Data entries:
Segment Open

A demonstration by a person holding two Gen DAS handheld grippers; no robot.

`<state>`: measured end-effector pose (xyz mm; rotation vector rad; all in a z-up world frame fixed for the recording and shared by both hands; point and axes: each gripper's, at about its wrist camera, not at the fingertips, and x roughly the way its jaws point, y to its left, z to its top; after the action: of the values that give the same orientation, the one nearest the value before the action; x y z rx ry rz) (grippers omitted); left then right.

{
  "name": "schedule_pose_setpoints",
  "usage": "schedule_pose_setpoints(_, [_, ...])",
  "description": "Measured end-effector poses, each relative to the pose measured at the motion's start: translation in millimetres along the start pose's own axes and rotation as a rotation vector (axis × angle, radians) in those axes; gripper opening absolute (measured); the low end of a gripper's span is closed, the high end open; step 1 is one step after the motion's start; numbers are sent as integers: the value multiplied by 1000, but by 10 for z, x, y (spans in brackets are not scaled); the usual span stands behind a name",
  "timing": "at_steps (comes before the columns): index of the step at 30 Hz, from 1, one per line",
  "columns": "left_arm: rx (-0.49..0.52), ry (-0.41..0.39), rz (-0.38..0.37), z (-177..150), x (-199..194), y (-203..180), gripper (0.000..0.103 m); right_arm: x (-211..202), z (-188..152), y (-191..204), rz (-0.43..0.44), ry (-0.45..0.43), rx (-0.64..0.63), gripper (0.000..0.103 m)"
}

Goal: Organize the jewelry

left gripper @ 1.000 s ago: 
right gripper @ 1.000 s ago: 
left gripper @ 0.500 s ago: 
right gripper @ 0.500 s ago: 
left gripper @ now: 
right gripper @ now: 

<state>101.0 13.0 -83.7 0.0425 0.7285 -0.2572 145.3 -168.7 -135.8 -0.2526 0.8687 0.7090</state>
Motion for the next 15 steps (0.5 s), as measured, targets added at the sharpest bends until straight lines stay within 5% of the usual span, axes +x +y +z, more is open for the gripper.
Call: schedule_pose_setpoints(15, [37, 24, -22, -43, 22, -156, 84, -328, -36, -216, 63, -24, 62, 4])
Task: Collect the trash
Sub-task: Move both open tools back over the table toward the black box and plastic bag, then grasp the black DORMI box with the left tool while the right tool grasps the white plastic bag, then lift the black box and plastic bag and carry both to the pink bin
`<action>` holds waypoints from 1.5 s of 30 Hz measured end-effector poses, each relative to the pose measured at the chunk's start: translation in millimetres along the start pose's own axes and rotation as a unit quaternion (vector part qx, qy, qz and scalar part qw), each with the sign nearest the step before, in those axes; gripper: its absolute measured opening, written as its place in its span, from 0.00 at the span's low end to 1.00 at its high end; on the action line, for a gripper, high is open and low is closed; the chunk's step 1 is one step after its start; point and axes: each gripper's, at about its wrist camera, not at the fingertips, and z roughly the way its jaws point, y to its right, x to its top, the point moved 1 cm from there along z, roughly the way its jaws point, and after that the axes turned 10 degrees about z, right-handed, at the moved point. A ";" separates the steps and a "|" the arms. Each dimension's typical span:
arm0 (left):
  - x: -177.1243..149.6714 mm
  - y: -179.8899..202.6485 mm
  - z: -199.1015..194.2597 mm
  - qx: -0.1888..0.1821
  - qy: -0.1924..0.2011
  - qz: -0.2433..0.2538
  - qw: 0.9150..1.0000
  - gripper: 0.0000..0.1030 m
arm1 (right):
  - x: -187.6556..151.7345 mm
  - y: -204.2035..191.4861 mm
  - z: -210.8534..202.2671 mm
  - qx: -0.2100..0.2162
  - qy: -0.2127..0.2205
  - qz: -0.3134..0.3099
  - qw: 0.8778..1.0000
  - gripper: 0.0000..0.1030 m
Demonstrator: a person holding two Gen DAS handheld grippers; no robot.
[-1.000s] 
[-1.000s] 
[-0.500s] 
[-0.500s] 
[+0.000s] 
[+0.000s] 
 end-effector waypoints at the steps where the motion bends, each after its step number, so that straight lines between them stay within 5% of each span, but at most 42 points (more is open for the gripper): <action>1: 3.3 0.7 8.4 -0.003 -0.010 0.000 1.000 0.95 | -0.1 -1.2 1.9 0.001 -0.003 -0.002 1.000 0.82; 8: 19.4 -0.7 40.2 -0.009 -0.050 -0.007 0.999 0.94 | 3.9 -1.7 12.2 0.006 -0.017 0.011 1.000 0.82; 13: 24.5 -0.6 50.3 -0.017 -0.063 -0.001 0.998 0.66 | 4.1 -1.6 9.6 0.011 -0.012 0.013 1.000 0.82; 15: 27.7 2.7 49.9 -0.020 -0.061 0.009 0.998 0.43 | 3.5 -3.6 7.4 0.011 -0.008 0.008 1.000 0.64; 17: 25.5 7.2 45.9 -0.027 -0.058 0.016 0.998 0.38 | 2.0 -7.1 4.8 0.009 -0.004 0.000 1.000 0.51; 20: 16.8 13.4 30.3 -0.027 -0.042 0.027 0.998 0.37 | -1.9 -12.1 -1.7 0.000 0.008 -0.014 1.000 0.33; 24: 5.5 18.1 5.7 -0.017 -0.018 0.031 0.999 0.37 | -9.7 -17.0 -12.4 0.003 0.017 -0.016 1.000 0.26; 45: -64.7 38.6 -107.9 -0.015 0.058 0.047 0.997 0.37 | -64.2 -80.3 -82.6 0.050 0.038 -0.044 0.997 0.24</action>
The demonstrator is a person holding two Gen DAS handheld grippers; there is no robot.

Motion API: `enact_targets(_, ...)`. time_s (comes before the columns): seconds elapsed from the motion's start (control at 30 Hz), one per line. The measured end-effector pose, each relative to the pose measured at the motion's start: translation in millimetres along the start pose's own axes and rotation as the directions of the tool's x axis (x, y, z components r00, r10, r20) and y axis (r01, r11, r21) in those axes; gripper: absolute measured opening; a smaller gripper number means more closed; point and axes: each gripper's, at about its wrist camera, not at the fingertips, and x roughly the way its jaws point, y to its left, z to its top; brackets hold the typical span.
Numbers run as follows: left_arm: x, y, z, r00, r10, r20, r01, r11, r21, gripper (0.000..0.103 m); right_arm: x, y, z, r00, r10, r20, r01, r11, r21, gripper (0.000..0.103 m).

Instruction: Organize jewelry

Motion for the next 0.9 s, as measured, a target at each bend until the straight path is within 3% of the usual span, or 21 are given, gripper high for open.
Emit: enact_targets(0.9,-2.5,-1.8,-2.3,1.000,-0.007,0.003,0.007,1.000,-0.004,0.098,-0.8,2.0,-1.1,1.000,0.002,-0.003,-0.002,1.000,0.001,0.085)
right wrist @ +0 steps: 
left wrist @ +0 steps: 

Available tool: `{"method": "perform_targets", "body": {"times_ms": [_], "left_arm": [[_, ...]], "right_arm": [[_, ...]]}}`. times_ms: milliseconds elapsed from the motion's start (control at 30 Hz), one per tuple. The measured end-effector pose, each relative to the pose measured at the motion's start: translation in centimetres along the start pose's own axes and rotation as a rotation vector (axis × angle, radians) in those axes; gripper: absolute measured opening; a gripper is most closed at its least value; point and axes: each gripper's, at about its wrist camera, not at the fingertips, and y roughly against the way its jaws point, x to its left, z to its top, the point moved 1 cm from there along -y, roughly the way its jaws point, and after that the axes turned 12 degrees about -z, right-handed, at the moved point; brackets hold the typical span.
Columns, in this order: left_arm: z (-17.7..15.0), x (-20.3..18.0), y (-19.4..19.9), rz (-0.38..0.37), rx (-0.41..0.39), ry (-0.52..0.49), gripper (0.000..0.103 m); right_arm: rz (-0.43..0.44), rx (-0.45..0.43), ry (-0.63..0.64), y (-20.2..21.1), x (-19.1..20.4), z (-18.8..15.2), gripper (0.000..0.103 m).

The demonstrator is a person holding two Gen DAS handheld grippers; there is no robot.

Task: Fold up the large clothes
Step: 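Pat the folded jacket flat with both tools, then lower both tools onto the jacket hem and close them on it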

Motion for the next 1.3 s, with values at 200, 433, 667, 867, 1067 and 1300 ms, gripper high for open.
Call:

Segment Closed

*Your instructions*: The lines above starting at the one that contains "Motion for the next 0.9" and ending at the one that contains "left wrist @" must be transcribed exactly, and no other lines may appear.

*Response area*:
Motion for the next 0.9 s, as measured, a target at each bend until the straight path is within 3% of the usual span, or 21 are given, gripper high for open.
Emit: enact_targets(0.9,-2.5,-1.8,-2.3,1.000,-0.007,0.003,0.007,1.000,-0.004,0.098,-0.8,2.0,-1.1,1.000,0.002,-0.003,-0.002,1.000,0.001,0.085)
right wrist @ +0 steps: 
left wrist @ +0 steps: 

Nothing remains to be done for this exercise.